«Explora Park est le projet qui répond le mieux au besoin de rencontre entre la science et la société», souligne Heidi Diggelmann devant les convives d'un déjeuner de soutien. La présidente du Fonds national est entièrement acquise au projet de «premier parc éducatif en Europe sur le thème de la santé et des sciences de la vie» et elle a été la première à lui donner sa caution scientifique.

Explora Park est né dans la tête et dans le cœur de particuliers, Delia Mamon et Stanislas Brodnicki, aujourd'hui installés à Verbier après une carrière internationale dans le marketing. Après avoir réussi à gagner à leur cause nombre de scientifiques, notamment au sein de la faculté des sciences de l'Université de Lausanne, les promoteurs sont depuis à la recherche de sponsors et d'investisseurs. Le parc éducatif, dont l'emplacement pressenti est le site des anciens Ateliers Mécaniques de Vevey, a déjà fait l'objet d'une étude de faisabilité. Selon la dernière version, il prétend attirer 200 000 visiteurs par an sur 9000 m2, pour un investissement total de 62 millions de francs.

La création fin 1999 par la Confédération de la Fondation Science et Cité, destinée à rapprocher citoyens et savants, a donné des ailes aux promoteurs. Depuis lors, ceux-ci s'efforcent de rendre leur projet compatible avec les exigences fédérales. Avec l'espoir qu'il devienne, pour la Suisse romande, la Maison Science et Cité qu'il est prévu d'implanter dans chaque région linguistique et qui serait à la fois le phare et le moteur d'un réseau d'institutions culturelles à vocation scientifique. Dans ce but, l'idée d'origine de Delia Mamon et Stanislas Brodnicki, plus étroitement liée à la santé et au corps, a été étendue aux sciences de la vie, domaine dont l'économie et la recherche lémaniques veulent se faire une spécialité.

«La création d'un climat de confiance critique entre la population et la science est partie intégrante de la politique scientifique suisse», souligne le secrétaire d'Etat Charles Kleiber.
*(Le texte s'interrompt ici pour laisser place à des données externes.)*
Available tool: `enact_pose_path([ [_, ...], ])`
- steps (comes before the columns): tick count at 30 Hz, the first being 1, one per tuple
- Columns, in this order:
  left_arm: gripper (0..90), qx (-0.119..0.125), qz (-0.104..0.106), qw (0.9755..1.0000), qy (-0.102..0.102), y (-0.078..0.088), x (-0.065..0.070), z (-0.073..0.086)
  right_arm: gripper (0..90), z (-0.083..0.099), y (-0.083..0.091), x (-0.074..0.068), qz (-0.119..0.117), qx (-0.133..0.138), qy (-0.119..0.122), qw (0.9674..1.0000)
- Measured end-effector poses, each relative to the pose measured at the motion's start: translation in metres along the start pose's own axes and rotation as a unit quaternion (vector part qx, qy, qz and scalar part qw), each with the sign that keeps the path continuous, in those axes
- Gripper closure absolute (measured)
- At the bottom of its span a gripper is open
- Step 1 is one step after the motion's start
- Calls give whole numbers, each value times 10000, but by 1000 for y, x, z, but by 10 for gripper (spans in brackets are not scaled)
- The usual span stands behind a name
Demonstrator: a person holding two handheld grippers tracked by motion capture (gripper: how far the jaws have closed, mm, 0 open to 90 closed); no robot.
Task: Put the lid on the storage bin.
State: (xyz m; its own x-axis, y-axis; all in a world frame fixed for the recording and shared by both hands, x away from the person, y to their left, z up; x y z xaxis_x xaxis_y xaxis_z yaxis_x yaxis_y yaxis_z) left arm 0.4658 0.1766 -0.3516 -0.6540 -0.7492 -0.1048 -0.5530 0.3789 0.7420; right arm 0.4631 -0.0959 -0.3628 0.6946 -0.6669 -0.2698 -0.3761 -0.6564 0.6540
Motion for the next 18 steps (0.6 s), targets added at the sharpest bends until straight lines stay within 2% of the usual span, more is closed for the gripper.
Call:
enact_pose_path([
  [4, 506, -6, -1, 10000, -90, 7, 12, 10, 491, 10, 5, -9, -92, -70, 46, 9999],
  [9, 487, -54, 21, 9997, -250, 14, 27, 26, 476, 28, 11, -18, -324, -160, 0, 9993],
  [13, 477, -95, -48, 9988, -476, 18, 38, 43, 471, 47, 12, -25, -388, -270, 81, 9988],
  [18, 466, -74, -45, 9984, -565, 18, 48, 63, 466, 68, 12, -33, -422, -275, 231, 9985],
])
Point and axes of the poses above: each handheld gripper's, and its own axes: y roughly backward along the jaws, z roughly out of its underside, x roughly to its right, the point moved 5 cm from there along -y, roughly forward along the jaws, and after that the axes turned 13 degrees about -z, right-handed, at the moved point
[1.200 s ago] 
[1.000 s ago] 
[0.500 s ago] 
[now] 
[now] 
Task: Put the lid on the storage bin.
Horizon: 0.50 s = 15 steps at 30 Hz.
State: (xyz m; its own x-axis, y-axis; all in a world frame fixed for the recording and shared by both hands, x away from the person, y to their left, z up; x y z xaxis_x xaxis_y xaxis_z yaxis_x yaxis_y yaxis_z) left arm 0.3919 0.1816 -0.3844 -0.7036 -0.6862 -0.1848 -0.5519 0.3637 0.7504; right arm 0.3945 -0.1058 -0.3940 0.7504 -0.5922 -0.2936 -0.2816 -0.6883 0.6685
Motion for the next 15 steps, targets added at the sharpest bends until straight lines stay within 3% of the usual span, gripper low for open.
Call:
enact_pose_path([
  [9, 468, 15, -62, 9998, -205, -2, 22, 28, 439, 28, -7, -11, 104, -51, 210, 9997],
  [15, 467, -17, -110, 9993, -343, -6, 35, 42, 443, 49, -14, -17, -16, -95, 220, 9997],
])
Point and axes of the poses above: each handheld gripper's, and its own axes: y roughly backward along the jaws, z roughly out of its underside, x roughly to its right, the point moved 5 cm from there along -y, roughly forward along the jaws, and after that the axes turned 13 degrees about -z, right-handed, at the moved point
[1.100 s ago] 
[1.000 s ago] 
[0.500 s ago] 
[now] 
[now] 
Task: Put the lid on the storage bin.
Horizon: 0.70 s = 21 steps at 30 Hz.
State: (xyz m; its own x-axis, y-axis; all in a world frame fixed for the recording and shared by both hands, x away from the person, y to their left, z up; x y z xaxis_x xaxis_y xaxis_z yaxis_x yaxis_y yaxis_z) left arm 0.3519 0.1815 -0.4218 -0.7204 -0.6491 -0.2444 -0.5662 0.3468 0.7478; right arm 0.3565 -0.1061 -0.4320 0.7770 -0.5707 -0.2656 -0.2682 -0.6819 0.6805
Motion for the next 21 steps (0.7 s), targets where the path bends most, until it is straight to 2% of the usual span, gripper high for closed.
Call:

La maison alémanique verra probablement le jour d'une collaboration entre le Technorama de Winterthour et le Musée national de Zurich et devrait être plus axée sur l'histoire des sciences, de la physique et de la mécanique. Quant à la tessinoise, encore très floue, elle se consacrerait surtout à l'espace, précise l'inspirateur de la Fondation Science et Cité.

La possibilité de devenir cette maison romande représente donc pour Explora Park la plus grande chance de réalisation. Mais la perspective de la manne fédérale a suscité d'autres vocations. Un projet de Parc des sciences a vu le jour à Yverdon, dont la paternité revient au cinéaste Yves Yersin et à l'architecte Dominique Montavon, domiciliés dans la région.

Le projet yverdonnois est beaucoup moins avancé qu'Explora Park. Contrairement à ce dernier, dont le programme est déjà assez concret, les éléments de son contenu sont très peu développés. Mais la Ville est intéressée et le site disponible: ce sont les terrains de l'hippodrome, où le parc succéderait aux installations éphémères d'Expo.02. Loin de l'optique spécialisée de Vevey, le parc d'Yverdon toucherait à toutes les sciences. Partant d'une base financière plus modeste, il est conçu comme évolutif. «Notre première étape s'adresserait en priorité aux enfants, aux jeunes et aux familles, explique Dominique Montavon. Cela représenterait un investissement de 20 millions de francs, pour 3200 m2 de surface bâtie.»

Ces deux projets vaudois sont les seuls que la Fondation Science et Cité prend en considération sur le plan romand. Quelques idées genevoises, comme celle d'un «futuropont» au pont Butin, ne semblent pas avoir dépassé le stade virtuel. Bien placé donc pour accueillir la maison romande, le canton de Vaud devra d'abord jouer les arbitres entre ces projets. «Dans six à huit mois, l'Etat doit pouvoir décider où il mettra son poids et son énergie», indique Philippe Sordet, chef du Service de l'économie et membre d'un groupe de travail ad hoc.